I wondered what incipient heart failure looked like. 

'The ticks are unpredictable,' I continued, 'and in the end probably just disappeared, so in August you went again to France, but this time taking the box Phil drives now, which you used to drive regularly at that time. But on that occasion, things went wrong. The horsebox was due for maintenance and was driven straight to the barn on your return. The cap had unscrewed itself from the tube, perhaps from vibration. Before you could retrieve the rabbit, it fell into the inspection pit and died, and Jogger threw it away, ticks and all.' 

Strangled silence. 

'So this year,' I said, 'you went in the new super-six to fetch the two-year-olds for Michael Watermead, and you took a rabbit with you. The ticks came back alive and were transferred to the old horse, Peterman. But Peterman went to Marigold English, not Benjy Usher, and Peterman died. The ticks died soon after him. So now we have the Flat season about to start and all the Chester Vase and Dante Stakes contestants this year are strong and healthy still, so you set off with the rabbit to fetch Benjy Usher's colt from Milan, and on the way back you stopped at the Ecurie Bonne Chance, and what will you bet that in the tube container above the fuel tanks of this horsebox we'll find a rabbit with ticks on?' 

Silence. 

I asked, 'Why didn't you just wipe ticks straight onto Benjy's colt?' 

'He wants it to race again when its leg gets healed.' 

The admission slipped painlessly out. Lewis's voice was hoarse. He didn't even try to protest innocence. 

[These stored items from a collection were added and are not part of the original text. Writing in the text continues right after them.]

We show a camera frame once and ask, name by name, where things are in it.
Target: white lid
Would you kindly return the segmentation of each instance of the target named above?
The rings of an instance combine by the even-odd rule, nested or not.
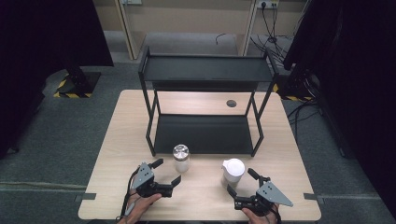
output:
[[[233,176],[240,176],[245,172],[245,164],[238,159],[230,159],[226,165],[227,172]]]

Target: metal lid
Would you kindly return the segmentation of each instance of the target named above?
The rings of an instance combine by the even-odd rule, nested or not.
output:
[[[190,156],[189,149],[184,145],[175,146],[173,153],[174,153],[174,158],[177,161],[185,161]]]

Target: wooden table
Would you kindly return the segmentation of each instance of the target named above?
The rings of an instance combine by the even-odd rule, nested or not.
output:
[[[165,92],[162,110],[183,110],[203,113],[235,113],[246,109],[244,93]],[[256,93],[259,102],[264,92]],[[226,101],[233,99],[237,106],[230,108]],[[142,161],[151,163],[159,158],[163,165],[153,170],[155,181],[170,184],[179,173],[170,154],[152,157],[145,134],[149,115],[142,91],[123,91],[108,126],[86,193],[95,193],[94,200],[83,200],[78,211],[82,219],[113,219],[120,214],[123,197],[131,173]],[[191,155],[189,171],[182,174],[181,183],[175,187],[172,198],[163,198],[150,207],[142,220],[247,220],[241,211],[233,209],[233,199],[221,184],[224,160],[240,159],[247,168],[273,183],[294,203],[293,207],[281,205],[283,220],[316,221],[321,213],[315,200],[306,200],[305,193],[313,194],[300,152],[296,146],[287,116],[279,96],[272,94],[262,115],[264,139],[255,157],[250,155],[211,154]],[[256,128],[251,128],[252,139]],[[236,187],[238,196],[251,196],[259,187],[247,172]]]

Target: black curtain
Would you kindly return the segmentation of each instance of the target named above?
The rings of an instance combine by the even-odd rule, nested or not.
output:
[[[0,158],[35,110],[46,78],[70,64],[113,66],[92,0],[0,1]]]
[[[338,2],[333,11],[337,17],[321,23],[328,21],[322,12]],[[312,4],[285,60],[285,67],[298,67],[290,85],[301,80],[306,69],[318,77],[321,97],[341,135],[396,217],[396,2]]]

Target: small hole
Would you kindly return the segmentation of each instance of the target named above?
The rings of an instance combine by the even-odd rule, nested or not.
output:
[[[236,107],[236,101],[235,101],[235,100],[229,100],[229,101],[227,101],[227,106],[229,106],[229,107]]]

'So now,' I said, 'we're going to take the rabbit straight to Centaur Care, where the two old horses destined for Benjy's field are waiting. This time you are not going to have to retrieve the rabbit from the tube at eleven o'clock at night, and hit me on the head when I catch you at it.' 

'I never,' he said fiercely. 'I never hit you.' 

'You did drop me into the water, though. And you said 'If this doesn't give him flu, nothing will.' ' 

Lewis seemed to have gone beyond being astounded and had reached the stage of anxiety to salvage whatever he could. 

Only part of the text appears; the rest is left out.